Seeing the joy of sight

Optical volunteer India 2014

Equal Health's catch phrase - a life changing appointment - sums up my personal experience going to India with Equal Health as part of their 2013 camp.

Equal Health offers some of India's rural poor a chance to see a health professional at one of their yearly clinics. The task is massive, almost impossible, as there are so many people needing help.

   

It was my first time to India and what a shock it was to see how the poor of India cope with daily life, the things we take for granted, fresh water, reliable power supply, sanitation, healthcare, schooling, money, transport and having a place to live are either mediocre, unreliable or are not available unless you are wealthy.

On the particular camp I attended in southern India, there were doctors and nurses, dentists and assistants, optometrists and dispensers, physiotherapists, occupational therapists and dieticians.

I attended the camp as an optical dispenser, taking the optometrist's script and selecting frames closest possible in power to the required script, fitting and adjusting them to fit the individual.

The people coming in for eye tests varied in age from 6 to 80, though most of them declare their age as 40 to 50 because they don't know their age. There was a considerable amount of people suffering serious eye problems, with cataracts being the main offender. Some of the lucky ones were given the chance of surgery with the generous help of local Indian ophthalmologists.

There were many memorable patients who touched my heart. A little girl maybe 5 or 6 years old who had not had glasses before and was a high plus +7D, just beamed this huge smile when I fitted the frames on her. She didn't want me to take them off to adjust the temple length.

There was an old lady who looked around 70 years old (her card said 45 years old) she was hunched over and struggling to walk. She was a very high plus, I think +12.00D, and she had no glasses on. When I fitted a pair of glasses on her she had this massive smile and started talking non-stop, she was holding my hands almost crying. It was a good moment to be able to help someone so deserving.

There were so many grateful people who truly appreciated the glasses that we supplied, the whole experience of being able to help them and their responses will always be something I will never forget.

If you have ever thought about volunteering your time for a worthy cause overseas, to help people who are less fortunate than us Australians, to experience another country's culture and offer help through an organised aid program, then please consider Equal Health.

Roger Henley, Spectacle frame designer and manufacturer, India Camp 2013 volunteer, Adelaide.
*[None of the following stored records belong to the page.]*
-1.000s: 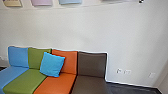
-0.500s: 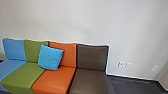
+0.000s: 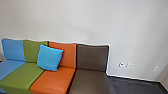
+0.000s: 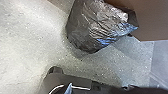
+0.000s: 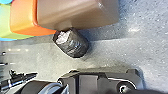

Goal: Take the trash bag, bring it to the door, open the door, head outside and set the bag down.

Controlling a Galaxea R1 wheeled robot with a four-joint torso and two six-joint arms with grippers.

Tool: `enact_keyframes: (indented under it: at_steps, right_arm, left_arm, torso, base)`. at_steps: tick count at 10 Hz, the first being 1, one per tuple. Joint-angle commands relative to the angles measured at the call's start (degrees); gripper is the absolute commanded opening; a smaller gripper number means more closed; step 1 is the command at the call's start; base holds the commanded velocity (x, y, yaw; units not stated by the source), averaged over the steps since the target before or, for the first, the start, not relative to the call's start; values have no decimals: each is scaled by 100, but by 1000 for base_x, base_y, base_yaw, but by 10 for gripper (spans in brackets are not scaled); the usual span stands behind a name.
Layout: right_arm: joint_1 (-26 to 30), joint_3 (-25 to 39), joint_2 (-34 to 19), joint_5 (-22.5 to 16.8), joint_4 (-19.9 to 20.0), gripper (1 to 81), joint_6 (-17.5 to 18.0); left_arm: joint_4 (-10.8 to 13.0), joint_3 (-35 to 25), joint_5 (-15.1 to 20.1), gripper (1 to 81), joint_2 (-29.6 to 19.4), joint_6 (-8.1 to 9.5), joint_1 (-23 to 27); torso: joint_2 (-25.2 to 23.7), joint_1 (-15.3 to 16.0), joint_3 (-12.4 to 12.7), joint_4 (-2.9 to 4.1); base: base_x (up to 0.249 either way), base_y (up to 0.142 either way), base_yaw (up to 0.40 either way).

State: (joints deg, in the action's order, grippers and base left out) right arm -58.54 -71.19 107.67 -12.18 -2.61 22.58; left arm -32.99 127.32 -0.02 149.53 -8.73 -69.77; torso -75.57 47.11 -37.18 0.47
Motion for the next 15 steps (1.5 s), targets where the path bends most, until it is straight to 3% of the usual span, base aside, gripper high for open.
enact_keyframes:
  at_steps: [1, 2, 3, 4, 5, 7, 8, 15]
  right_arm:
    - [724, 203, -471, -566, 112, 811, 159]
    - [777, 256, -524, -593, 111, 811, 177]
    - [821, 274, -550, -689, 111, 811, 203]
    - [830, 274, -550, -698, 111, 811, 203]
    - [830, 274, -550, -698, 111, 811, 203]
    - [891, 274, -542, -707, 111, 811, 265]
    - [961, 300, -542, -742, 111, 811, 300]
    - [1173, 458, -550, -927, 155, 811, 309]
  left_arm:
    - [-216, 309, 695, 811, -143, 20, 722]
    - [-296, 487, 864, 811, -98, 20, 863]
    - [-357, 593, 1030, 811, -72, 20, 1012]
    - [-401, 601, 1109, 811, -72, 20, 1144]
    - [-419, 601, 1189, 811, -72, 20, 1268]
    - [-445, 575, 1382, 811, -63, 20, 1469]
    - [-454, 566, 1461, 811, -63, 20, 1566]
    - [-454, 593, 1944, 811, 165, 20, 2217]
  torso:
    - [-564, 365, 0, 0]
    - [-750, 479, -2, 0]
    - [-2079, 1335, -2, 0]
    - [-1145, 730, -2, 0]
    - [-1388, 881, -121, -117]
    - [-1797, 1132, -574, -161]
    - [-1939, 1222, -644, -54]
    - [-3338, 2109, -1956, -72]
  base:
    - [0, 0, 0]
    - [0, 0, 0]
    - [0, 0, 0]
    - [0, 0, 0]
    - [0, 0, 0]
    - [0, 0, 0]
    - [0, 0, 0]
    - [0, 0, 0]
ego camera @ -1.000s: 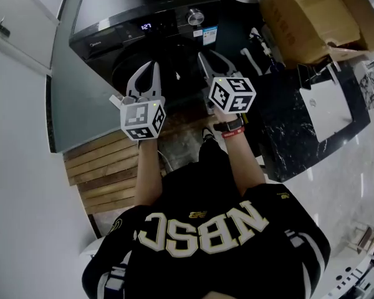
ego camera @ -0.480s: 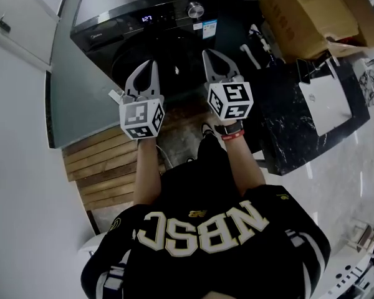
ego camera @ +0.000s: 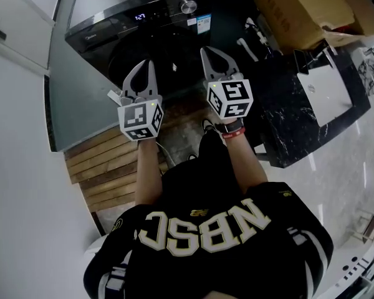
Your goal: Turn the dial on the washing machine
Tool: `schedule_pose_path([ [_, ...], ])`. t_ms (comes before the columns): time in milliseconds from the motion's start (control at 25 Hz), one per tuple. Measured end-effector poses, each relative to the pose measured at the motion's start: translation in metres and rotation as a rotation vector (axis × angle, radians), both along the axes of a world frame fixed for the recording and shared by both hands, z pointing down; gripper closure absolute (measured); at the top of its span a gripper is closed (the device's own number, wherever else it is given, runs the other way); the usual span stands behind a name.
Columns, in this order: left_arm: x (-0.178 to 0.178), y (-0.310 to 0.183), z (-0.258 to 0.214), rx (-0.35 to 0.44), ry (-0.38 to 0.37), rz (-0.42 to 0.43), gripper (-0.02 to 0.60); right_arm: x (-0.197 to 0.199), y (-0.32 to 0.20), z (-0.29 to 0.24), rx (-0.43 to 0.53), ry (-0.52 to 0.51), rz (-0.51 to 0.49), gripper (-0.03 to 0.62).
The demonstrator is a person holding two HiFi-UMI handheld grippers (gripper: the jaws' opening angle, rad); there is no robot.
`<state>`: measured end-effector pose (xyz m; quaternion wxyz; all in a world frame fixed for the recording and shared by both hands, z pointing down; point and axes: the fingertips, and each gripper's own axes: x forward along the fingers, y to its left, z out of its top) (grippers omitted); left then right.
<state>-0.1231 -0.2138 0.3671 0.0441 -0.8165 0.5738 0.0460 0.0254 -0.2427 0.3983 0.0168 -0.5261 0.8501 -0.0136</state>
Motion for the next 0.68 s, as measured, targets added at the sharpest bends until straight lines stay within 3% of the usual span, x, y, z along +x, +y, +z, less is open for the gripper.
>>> schedule_pose_path([
  [160, 0.004, 0.0, 0.001, -0.001, -0.025, 0.001, 0.568, 0.0, 0.001, 0.001, -0.043, -0.067, -0.02, 0.586],
  [680, 0.005, -0.014, 0.004, 0.002, -0.019, 0.011, 0.568, -0.011, -0.015, 0.013, -0.052, -0.022, -0.049, 0.586],
])
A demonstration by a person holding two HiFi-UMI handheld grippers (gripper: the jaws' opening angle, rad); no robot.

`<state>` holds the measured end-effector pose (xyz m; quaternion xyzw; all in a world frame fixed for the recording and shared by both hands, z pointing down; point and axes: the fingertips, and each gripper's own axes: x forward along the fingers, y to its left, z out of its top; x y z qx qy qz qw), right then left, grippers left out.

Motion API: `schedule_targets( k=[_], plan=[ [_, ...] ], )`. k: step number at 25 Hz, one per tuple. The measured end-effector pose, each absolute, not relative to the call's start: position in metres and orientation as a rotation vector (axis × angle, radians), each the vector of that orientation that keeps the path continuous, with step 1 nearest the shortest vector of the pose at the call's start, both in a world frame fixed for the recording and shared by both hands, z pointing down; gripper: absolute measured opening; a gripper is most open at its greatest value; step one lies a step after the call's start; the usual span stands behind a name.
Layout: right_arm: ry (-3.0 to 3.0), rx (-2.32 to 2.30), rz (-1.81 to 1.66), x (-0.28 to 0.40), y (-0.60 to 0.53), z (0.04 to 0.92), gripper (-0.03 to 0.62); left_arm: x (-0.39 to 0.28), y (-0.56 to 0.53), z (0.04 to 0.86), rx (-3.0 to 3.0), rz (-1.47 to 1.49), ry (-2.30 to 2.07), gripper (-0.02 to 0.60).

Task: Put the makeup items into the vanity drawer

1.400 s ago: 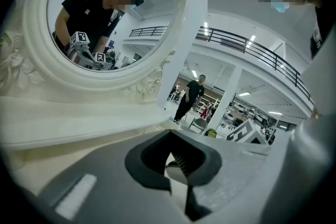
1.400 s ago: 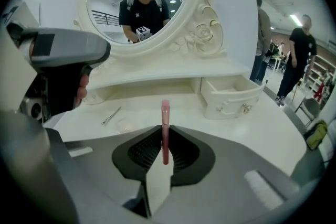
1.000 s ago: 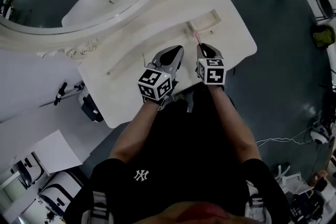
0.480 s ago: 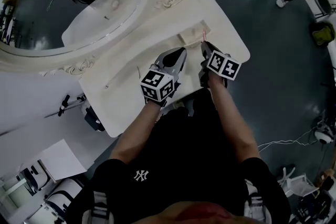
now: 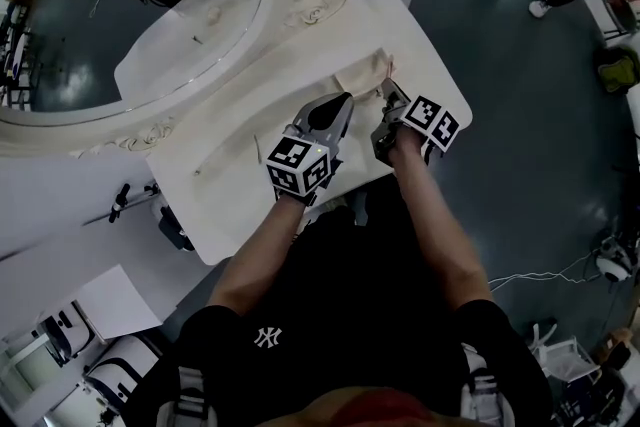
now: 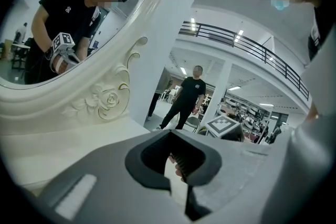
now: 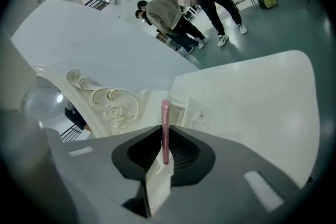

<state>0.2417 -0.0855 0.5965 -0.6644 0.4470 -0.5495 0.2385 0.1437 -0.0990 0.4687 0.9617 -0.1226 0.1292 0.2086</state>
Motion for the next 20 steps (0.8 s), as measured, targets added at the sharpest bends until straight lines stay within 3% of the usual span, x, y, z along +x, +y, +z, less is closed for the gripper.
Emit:
schedule_targets(
  k=[12,15,20],
  plan=[
    [1.100,-1.682,-1.559,0.236,-0.108,0.609,0.063,0.137,-0.115,0.471,2.657,0.354,-0.414,0.000],
    [1.096,-1.662,-1.569,0.234,-0.115,0.611,0.097,0.133,-0.118,0.472,2.650,0.350,-0.434,0.000],
    [1.124,-1.667,-1.559,0.230,-0.121,0.608,0.100,0.126,-0.123,0.471,2.651,0.332,-0.452,0.000]
  ],
)
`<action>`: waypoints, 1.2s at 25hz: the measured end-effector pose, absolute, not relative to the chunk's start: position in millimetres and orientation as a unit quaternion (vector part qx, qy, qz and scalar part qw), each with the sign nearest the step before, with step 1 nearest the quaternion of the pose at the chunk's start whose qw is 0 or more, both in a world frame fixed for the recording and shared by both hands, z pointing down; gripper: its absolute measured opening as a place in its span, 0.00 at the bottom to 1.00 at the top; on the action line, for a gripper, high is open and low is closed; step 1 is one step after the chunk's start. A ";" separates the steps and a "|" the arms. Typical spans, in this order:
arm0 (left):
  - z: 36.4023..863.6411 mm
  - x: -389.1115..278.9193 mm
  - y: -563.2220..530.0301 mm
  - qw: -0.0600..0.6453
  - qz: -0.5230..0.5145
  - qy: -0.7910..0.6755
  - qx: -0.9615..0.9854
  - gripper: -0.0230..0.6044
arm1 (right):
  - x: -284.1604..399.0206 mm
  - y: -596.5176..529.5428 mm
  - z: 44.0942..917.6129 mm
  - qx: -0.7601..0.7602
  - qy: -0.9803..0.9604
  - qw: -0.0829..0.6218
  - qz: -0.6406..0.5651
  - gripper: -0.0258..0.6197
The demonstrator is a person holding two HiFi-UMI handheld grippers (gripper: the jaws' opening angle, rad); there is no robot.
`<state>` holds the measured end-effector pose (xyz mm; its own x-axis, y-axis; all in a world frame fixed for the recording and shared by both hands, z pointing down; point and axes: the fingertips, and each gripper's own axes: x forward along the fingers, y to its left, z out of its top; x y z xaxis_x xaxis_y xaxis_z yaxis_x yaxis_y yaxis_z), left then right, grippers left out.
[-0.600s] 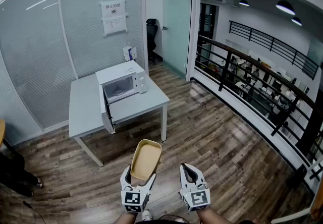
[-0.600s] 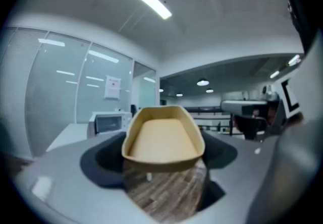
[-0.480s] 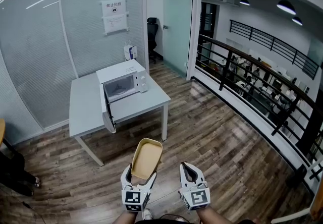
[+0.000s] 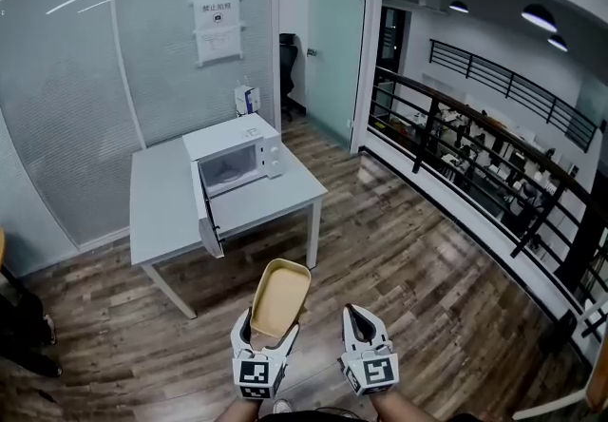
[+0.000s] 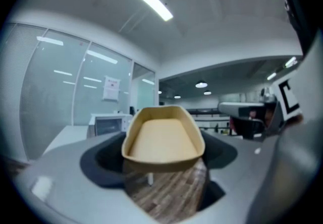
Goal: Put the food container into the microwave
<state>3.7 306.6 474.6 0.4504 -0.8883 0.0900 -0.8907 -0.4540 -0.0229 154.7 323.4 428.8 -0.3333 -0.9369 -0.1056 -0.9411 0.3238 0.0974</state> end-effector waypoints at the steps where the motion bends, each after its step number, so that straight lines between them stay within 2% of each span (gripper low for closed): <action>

Roger was part of an outreach team focused on helping small villages in the south of India, with the first clinic in Amore, about 1.5 hours south of Trichy or 8 hrs south of Chennai, a place of rice paddies, coconut plantations, cows and people. He also participated in other camps at Pettavaithalai further south of Amore and at Poompuhaar. Each clinic ran for 2 to 3 days.
Clinics were set up in school buildings or community centres with the help of SEVAI, an Indian Equal Health partner that is actively involved in the local community. SEVAI helps the local community with education, water quality improvements, sanitation, agriculture, housing and numerous other activities. SEVAI supply the interpreters and necessary staff and logistics to help run the remote clinics.